Holding: Since Congress chose state courts to be the means by which parties may challenge state permitting decisions under the Clean Water Act, this court lacks subject matter jurisdiction to decide plaintiff’s action, which seeks a declaratory judgment that certain discharges of pollutants from its egg farm are exempt from federal permitting requirements and that the respondent-agency does not have authority under the CWA to require plaintiff to obtain a National Pollutant Discharge Elimination System permit.
The court grants defendants’ motion to dismiss for lack of subject matter jurisdiction.

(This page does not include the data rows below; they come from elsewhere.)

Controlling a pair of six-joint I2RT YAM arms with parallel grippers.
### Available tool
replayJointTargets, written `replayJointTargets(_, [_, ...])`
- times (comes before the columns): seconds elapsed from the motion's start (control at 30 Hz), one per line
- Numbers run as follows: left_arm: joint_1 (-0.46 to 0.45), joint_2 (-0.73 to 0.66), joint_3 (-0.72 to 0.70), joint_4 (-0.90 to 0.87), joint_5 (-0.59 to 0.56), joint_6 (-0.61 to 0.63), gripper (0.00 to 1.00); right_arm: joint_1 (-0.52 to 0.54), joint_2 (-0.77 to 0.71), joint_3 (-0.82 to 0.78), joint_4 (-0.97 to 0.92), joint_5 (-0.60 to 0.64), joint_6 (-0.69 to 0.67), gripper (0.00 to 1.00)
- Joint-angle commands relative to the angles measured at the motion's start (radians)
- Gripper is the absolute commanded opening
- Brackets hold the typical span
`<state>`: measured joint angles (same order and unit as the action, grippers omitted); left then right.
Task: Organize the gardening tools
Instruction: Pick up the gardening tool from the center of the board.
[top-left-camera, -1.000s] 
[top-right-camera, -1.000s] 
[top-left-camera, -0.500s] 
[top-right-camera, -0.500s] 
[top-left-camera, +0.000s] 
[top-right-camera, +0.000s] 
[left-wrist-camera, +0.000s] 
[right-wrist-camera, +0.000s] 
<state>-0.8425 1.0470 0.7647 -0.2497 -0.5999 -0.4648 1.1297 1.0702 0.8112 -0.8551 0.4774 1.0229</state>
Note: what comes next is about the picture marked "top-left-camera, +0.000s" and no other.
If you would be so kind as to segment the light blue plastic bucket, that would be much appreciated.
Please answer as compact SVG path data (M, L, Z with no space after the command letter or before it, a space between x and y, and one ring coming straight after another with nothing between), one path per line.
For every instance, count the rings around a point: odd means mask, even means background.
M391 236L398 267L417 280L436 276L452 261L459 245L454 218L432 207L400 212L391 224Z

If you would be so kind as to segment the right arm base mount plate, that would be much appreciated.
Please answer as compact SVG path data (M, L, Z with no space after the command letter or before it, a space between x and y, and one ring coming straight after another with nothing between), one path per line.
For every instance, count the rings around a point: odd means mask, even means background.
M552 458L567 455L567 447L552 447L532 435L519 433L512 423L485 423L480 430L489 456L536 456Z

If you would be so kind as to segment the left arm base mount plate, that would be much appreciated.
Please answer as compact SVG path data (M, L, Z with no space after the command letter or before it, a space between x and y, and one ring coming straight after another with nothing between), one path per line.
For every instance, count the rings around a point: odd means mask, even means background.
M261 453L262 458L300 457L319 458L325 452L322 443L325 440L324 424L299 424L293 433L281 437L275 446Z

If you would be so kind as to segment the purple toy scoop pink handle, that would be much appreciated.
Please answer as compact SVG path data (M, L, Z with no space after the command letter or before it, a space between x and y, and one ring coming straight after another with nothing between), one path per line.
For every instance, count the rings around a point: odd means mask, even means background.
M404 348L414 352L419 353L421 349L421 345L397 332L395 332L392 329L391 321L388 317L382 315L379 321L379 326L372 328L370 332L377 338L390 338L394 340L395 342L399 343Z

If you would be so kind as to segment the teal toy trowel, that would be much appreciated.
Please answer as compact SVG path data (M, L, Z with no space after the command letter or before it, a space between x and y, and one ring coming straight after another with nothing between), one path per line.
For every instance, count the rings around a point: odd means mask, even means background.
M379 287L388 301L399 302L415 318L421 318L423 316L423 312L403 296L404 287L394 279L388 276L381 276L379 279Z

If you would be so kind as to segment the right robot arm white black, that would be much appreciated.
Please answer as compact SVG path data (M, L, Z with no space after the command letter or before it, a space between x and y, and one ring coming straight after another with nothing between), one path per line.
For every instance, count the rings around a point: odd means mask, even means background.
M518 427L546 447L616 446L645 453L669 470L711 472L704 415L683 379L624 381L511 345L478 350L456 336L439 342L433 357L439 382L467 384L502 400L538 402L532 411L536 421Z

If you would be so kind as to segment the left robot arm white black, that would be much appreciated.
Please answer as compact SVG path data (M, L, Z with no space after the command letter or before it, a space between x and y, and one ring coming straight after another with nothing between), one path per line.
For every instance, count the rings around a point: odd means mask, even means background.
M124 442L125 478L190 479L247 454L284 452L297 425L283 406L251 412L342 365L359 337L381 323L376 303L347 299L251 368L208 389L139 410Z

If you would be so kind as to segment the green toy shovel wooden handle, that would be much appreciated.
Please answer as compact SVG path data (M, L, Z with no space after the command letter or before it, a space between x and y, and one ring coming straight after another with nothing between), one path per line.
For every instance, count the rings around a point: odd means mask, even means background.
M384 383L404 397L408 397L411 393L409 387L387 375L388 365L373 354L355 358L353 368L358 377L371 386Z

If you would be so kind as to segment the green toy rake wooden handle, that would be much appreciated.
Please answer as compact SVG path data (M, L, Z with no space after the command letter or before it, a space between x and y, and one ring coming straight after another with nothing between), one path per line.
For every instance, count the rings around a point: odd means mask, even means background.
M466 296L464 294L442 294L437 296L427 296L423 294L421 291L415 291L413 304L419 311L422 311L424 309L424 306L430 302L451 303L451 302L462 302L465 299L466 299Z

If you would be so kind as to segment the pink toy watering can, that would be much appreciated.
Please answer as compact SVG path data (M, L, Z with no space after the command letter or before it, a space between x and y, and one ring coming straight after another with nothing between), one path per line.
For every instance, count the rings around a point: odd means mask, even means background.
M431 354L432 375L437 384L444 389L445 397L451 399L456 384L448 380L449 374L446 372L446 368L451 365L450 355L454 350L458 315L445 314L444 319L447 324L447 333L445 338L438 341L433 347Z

Where defendants are a state agency and its employees in their official capacities, defendants are not “citizens” for purposes of 28 U.S.C. § 1332. Therefore, the court does not have diversity jurisdiction.
The court has federal question jurisdiction over state-law claims that implicate significant federal issues.
G.S. § 143-215.10C states in part, “No person shall … operate an animal waste management system for a dry litter poultry facility that is required to be permitted under 40 [C.F.R. §] 122 … without first obtaining an individual permit or a general permit under this Article.” Thus, the North Carolina statute that determines whether persons must obtain a National Pollutant Discharge Elimination System (NPDES) permit explicitly relies on federal regulations.
In addition, the parties actually dispute the federal issue in this case. Plaintiff claims federal law does not obligate it to obtain an NPDES permit because any discharge that might occur falls under the CWA’s agricultural stormwater exception.
Furthermore, this case presents a nearly pure issue of law as to whether the agricultural stormwater discharge exception in the CWA covers the possible precipitation-related discharge of litter and manure into plaintiff’s detention pond. Resolution of this legal issue would affect the behavior of the parties moving forward. An ultimate interpretation of the CWA’s agricultural discharge exception would be controlling in similar cases involving other concentrated animal feeding operations.
However, viewing holistically the cooperative federal-state structure that the CWA created, it follows that Congress chose state courts to be the means by which parties may challenge state permitting decisions. This court’s exercise of jurisdiction over the defendant-agency’s decision to require plaintiff to obtain an NPDES permit, particularly in light of ongoing state-court litigation, would upset the congressionally determined balance between federal and state courts and would potentially open the doors to any party, aggrieved by a state agency’s permitting decision under state law, to file a federal challenge.
Accordingly, the court may not review the merits of this action without disturbing the congressionally approved balance of federal and state judicial responsibilities.
Alternatively, the court exercises its discretion under the Declaratory Judgment Act to decline to hear plaintiff’s claim.